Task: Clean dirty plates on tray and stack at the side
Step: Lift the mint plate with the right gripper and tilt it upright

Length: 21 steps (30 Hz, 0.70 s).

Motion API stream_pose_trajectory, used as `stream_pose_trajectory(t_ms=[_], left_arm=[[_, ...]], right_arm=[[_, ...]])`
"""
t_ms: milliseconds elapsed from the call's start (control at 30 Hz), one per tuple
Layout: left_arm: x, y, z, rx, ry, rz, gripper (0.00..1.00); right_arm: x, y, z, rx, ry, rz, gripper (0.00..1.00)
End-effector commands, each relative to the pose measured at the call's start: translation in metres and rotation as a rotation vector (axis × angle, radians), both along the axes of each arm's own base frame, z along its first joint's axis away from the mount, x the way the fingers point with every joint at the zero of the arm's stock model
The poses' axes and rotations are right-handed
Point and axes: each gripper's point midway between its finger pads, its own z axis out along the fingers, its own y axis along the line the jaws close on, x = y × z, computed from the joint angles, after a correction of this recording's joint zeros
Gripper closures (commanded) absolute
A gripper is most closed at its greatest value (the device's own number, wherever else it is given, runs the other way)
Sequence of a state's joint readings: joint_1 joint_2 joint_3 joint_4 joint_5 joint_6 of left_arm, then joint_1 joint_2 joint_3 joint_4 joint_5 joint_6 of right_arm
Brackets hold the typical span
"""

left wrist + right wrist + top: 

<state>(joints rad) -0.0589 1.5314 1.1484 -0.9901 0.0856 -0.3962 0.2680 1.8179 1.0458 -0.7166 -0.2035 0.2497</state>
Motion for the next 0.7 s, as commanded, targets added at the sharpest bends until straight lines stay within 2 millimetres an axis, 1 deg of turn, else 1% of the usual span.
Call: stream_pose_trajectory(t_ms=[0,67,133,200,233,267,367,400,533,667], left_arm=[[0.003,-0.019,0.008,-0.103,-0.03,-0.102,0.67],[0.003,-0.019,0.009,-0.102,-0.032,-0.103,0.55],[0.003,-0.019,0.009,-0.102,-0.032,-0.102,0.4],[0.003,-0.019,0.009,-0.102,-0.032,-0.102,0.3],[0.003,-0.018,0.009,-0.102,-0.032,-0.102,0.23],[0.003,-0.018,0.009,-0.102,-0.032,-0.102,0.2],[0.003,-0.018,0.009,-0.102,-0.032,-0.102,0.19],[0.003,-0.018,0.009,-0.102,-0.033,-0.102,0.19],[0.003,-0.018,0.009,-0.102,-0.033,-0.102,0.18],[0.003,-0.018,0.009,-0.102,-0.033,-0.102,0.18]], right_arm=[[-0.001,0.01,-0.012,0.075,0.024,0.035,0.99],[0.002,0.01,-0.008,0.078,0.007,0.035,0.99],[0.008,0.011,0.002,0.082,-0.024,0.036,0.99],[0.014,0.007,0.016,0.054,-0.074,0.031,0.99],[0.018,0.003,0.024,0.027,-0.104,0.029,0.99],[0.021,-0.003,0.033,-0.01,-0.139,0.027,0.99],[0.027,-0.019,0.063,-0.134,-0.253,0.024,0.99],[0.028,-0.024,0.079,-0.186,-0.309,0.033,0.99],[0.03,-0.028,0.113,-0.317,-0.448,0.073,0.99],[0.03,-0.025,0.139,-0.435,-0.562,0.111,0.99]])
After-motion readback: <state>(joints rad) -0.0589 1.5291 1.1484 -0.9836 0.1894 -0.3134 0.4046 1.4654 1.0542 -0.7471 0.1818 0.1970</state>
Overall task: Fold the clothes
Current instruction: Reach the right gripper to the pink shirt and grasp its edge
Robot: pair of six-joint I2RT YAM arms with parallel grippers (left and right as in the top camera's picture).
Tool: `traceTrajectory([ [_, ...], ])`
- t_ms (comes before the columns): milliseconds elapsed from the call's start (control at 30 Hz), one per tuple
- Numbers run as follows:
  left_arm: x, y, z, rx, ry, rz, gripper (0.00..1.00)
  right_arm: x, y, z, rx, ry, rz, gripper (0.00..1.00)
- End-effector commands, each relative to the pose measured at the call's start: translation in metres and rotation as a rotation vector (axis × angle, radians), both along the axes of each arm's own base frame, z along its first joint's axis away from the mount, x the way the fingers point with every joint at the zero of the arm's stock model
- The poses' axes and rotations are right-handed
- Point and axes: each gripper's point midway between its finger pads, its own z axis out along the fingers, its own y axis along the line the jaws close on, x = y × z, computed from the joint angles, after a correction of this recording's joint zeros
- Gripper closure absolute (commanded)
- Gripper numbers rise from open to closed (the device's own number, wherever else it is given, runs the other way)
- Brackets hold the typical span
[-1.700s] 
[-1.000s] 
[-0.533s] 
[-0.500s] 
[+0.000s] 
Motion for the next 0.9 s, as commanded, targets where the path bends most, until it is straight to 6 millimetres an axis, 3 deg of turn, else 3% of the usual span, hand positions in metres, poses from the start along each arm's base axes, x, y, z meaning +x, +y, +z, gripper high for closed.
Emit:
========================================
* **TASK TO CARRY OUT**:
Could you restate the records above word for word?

* **EXERCISE SOLUTION**:
Task: Clean dirty plates on tray and stack at the side
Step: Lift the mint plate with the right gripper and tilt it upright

Length: 21 steps (30 Hz, 0.70 s).

Motion API stream_pose_trajectory, used as `stream_pose_trajectory(t_ms=[_], left_arm=[[_, ...]], right_arm=[[_, ...]])`
"""
t_ms: milliseconds elapsed from the call's start (control at 30 Hz), one per tuple
Layout: left_arm: x, y, z, rx, ry, rz, gripper (0.00..1.00); right_arm: x, y, z, rx, ry, rz, gripper (0.00..1.00)
End-effector commands, each relative to the pose measured at the call's start: translation in metres and rotation as a rotation vector (axis × angle, radians), both along the axes of each arm's own base frame, z along its first joint's axis away from the mount, x the way the fingers point with every joint at the zero of the arm's stock model
The poses' axes and rotations are right-handed
Point and axes: each gripper's point midway between its finger pads, its own z axis out along the fingers, its own y axis along the line the jaws close on, x = y × z, computed from the joint angles, after a correction of this recording's joint zeros
Gripper closures (commanded) absolute
A gripper is most closed at its greatest value (the device's own number, wherever else it is given, runs the other way)
Sequence of a state's joint readings: joint_1 joint_2 joint_3 joint_4 joint_5 joint_6 of left_arm, then joint_1 joint_2 joint_3 joint_4 joint_5 joint_6 of right_arm
Brackets hold the typical span
"""

left wrist + right wrist + top: 

<state>(joints rad) -0.0589 1.5314 1.1484 -0.9901 0.0856 -0.3962 0.2680 1.8179 1.0458 -0.7166 -0.2035 0.2497</state>
Motion for the next 0.7 s, as commanded, targets added at the sharpest bends until straight lines stay within 2 millimetres an axis, 1 deg of turn, else 1% of the usual span.
Call: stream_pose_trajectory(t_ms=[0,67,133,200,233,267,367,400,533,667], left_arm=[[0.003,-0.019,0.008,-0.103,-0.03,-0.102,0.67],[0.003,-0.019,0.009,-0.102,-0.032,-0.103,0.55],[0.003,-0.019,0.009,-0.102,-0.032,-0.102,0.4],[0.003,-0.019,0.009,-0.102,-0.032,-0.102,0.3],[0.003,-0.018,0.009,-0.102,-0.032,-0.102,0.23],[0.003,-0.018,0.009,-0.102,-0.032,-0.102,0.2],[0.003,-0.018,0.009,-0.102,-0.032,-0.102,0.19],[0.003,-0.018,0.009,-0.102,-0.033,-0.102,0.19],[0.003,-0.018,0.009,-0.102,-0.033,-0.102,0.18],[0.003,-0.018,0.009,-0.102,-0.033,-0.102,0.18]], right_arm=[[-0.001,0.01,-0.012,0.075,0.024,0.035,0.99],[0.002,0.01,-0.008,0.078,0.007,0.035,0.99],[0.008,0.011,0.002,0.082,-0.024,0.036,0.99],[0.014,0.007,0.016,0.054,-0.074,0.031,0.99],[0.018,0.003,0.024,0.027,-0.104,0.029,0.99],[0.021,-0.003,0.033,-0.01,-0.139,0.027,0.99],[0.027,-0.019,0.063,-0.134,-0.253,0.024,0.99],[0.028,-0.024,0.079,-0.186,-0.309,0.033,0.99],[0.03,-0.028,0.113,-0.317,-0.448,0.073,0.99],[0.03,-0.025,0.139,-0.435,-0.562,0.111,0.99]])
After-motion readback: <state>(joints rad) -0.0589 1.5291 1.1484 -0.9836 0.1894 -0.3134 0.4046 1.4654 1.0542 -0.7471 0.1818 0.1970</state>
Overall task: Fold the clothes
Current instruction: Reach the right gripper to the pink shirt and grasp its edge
Robot: pair of six-joint I2RT YAM arms with parallel grippers (left and right as in the top camera's picture).
Tool: `traceTrajectory([ [_, ...], ])`
- t_ms (comes before the columns): milliseconds elapsed from the call's start (control at 30 Hz), one per tuple
- Numbers run as follows:
  left_arm: x, y, z, rx, ry, rz, gripper (0.00..1.00)
  right_arm: x, y, z, rx, ry, rz, gripper (0.00..1.00)
- End-effector commands, each relative to the pose measured at the call's start: translation in metres and rotation as a rotation vector (axis × angle, radians), both along the axes of each arm's own base frame, z along its first joint's axis away from the mount, x the way the fingers point with every joint at the zero of the arm's stock model
- The poses' axes and rotations are right-handed
- Point and axes: each gripper's point midway between its finger pads, its own z axis out along the fingers, its own y axis along the line the jaws close on, x = y × z, computed from the joint angles, after a correction of this recording's joint zeros
- Gripper closure absolute (commanded)
- Gripper numbers rise from open to closed (the device's own number, wherever else it is given, runs the other way)
- Brackets hold the typical span
[-1.700s] 
[-1.000s] 
[-0.533s] 
[-0.500s] 
[+0.000s] 
Motion for the next 0.9 s, as commanded, targets where the path bends most, until it is straight to 6 millimetres an axis, 3 deg of turn, else 3% of the usual span, hand positions in metres, poses from the start along each arm's base axes, x, y, z meaning +x, +y, +z, gripper high for closed.
Emit:

The exercise is now complete.